Search the material below for the string "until" and list each line that holds it.

*** Opening Source information ***

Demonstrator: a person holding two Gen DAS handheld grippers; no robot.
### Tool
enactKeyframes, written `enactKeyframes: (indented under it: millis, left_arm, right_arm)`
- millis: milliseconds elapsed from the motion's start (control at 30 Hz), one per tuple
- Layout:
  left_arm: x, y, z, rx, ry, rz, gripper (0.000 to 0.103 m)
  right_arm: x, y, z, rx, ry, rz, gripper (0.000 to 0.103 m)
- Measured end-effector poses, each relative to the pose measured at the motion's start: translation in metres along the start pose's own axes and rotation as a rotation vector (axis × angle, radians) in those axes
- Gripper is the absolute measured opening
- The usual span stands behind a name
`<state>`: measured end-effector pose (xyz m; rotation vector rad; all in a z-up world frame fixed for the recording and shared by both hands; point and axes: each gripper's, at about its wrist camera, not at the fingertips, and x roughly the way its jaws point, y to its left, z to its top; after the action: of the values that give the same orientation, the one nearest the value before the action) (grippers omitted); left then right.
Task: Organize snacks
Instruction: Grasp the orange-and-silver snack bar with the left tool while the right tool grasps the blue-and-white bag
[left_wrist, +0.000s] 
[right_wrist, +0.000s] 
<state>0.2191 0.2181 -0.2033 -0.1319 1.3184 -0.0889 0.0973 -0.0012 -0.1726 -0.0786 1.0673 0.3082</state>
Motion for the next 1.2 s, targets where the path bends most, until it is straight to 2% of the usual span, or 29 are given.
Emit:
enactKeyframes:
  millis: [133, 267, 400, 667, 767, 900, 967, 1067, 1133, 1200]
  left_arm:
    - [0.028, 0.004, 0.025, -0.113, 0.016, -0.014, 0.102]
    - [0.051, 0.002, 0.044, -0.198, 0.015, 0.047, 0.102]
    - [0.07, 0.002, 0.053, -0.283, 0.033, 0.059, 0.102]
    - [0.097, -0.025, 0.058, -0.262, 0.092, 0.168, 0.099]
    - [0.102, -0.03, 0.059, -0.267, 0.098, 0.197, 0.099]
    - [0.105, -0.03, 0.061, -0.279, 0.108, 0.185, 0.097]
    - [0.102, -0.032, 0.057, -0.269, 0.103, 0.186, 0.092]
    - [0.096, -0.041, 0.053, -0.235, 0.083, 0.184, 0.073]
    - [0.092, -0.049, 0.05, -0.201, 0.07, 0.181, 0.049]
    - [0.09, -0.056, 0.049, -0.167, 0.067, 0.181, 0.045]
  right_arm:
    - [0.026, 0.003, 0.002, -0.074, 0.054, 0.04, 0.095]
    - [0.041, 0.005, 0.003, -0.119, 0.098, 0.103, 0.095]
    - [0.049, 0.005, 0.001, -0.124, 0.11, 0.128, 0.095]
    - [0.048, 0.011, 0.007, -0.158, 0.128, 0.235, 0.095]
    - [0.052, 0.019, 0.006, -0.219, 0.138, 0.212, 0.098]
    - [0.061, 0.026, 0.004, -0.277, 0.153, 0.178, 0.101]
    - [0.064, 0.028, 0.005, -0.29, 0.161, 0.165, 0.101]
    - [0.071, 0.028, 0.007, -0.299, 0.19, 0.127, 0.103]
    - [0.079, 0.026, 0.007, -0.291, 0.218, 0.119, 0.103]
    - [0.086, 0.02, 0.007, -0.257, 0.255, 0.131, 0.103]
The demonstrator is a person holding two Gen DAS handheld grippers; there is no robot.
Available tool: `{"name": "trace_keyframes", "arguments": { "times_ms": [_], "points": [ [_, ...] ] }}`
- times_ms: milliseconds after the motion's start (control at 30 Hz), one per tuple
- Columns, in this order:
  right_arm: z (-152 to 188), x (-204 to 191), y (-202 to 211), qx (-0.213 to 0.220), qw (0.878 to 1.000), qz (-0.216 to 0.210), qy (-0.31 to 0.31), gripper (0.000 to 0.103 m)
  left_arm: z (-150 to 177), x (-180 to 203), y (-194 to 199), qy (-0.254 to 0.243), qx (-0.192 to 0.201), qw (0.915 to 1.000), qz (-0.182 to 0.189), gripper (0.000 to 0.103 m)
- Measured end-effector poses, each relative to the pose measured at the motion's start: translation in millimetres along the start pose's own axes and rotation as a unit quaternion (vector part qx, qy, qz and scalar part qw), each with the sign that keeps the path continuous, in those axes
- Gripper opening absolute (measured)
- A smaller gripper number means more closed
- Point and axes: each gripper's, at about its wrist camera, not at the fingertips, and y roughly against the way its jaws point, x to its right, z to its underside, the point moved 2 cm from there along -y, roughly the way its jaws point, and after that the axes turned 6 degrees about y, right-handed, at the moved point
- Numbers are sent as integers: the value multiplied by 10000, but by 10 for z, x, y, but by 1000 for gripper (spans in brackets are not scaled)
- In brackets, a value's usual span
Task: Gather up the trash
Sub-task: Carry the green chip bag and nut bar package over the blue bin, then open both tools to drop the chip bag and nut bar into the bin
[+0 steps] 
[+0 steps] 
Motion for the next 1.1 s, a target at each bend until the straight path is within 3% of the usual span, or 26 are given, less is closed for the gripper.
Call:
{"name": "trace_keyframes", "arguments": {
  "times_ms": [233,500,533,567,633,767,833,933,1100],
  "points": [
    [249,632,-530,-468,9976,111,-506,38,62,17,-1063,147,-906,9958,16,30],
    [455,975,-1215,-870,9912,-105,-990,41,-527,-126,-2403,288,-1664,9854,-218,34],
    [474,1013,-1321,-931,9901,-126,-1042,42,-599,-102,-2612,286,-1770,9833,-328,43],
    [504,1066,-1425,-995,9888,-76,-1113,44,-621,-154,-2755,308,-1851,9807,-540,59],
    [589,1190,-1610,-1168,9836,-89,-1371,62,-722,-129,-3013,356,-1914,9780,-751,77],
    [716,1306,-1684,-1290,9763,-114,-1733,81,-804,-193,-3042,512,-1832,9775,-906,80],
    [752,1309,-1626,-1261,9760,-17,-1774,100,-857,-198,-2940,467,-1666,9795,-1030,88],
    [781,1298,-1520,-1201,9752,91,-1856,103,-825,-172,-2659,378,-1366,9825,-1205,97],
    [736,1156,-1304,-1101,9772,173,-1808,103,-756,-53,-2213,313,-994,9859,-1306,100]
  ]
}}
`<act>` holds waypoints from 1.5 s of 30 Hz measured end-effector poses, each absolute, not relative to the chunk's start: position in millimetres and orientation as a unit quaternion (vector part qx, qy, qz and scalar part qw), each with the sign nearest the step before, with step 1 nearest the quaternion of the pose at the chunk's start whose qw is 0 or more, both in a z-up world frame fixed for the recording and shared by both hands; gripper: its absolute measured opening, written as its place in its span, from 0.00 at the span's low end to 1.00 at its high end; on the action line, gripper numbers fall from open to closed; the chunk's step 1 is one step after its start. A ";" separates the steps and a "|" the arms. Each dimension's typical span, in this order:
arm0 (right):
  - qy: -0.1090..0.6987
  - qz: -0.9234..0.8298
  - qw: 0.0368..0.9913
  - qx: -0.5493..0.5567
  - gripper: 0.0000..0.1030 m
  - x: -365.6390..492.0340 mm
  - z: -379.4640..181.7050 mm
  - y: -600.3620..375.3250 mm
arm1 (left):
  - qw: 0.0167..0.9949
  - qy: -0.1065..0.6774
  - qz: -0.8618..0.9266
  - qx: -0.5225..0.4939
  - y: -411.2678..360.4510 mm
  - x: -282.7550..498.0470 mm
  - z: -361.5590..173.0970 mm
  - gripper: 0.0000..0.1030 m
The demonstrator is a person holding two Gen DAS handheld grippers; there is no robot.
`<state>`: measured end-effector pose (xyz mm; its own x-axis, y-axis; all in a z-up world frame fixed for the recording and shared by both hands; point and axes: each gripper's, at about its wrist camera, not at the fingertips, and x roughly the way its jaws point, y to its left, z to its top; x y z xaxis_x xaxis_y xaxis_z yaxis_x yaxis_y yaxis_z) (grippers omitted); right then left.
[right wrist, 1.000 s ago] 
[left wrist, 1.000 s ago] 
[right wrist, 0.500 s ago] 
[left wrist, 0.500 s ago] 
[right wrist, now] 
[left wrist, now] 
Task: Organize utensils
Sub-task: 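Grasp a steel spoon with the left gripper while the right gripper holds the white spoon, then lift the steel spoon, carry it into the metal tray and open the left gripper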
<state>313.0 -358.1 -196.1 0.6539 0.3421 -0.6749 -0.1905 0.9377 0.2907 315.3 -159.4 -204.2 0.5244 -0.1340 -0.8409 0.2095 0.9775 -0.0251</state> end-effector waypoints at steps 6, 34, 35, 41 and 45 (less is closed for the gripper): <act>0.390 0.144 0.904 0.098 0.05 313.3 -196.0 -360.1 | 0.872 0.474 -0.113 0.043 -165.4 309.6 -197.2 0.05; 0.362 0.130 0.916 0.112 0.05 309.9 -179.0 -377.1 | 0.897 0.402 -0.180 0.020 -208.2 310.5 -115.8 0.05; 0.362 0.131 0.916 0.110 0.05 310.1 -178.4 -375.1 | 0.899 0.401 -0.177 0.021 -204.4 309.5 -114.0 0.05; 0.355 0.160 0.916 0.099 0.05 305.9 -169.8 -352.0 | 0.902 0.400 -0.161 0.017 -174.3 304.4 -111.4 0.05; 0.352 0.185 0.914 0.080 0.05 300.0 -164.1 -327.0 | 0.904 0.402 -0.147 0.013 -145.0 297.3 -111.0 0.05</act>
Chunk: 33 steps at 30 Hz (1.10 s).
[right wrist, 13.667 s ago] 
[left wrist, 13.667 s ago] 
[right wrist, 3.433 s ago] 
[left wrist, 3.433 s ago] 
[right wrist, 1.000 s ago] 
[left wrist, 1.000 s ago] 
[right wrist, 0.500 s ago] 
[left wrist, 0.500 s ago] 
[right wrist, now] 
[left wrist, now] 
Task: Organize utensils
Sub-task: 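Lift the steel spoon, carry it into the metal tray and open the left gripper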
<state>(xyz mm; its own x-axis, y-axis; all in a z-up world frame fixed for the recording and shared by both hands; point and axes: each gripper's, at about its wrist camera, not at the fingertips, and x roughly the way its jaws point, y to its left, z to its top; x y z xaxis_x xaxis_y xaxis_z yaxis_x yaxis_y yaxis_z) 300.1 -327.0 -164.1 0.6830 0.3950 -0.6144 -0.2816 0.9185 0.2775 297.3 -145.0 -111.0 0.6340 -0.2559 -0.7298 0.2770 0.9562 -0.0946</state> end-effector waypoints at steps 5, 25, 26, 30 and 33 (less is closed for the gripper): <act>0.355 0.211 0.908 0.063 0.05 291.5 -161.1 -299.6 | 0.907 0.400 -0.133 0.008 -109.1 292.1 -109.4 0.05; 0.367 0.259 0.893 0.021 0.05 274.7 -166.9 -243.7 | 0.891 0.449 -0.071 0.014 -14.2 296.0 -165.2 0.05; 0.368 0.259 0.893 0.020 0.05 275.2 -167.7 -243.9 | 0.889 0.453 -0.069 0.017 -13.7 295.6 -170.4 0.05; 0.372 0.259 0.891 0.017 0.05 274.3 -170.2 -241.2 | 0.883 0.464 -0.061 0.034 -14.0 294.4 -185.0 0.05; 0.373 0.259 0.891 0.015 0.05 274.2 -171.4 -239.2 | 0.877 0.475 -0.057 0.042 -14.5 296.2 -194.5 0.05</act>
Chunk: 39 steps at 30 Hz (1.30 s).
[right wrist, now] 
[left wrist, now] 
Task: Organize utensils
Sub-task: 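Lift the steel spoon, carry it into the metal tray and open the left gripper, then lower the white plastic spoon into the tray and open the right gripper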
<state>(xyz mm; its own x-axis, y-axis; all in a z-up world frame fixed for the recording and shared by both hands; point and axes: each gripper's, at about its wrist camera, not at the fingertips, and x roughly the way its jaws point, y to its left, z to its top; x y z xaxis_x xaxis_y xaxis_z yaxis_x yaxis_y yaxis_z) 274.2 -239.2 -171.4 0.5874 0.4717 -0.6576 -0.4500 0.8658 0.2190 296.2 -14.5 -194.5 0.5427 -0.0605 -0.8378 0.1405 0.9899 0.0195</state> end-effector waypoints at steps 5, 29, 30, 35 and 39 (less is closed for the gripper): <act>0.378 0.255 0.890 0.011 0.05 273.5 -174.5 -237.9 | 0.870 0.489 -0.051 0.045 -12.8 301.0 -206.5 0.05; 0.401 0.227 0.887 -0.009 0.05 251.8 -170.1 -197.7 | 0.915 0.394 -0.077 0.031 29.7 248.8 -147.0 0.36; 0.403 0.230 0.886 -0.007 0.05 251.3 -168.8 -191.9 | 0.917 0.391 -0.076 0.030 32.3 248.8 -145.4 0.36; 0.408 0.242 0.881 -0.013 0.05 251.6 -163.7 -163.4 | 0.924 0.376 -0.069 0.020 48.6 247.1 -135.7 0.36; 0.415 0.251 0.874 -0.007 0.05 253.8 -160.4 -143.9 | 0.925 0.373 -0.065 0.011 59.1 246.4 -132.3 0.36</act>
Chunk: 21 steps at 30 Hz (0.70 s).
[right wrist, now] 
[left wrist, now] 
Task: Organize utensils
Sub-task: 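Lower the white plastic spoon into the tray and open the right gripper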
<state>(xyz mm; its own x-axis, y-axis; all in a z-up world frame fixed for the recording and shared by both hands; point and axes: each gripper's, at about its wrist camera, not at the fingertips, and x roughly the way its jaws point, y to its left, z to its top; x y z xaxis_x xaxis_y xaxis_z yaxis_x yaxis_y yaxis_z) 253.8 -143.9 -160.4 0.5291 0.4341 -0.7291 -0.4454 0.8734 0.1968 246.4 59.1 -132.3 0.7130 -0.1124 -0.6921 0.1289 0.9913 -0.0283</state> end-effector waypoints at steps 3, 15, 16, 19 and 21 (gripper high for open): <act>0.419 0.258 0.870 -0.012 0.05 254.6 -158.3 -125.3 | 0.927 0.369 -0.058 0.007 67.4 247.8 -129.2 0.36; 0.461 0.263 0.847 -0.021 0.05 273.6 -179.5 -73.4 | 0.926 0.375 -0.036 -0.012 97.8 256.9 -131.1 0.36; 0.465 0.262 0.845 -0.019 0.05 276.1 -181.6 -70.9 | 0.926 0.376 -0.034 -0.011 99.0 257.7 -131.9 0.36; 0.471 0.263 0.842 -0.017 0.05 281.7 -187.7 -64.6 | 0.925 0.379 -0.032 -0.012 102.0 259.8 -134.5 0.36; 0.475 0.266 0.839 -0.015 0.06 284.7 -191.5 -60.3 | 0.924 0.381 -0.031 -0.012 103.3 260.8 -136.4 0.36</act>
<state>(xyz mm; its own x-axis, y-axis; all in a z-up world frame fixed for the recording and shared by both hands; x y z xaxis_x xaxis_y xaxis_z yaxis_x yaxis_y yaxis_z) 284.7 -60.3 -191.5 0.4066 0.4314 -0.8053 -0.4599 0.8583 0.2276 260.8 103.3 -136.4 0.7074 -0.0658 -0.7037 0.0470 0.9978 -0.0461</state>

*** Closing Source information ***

▶ **Answer to the problem**:
Motion for the next 1.2 s, targets where the path bends most, until it is straight to 2% of the usual span, or 29 are given.
Motion for the next 1.1 s, a target at each bend until the straight path is within 3% of the usual span, or 26 are given, less is closed for the gripper.

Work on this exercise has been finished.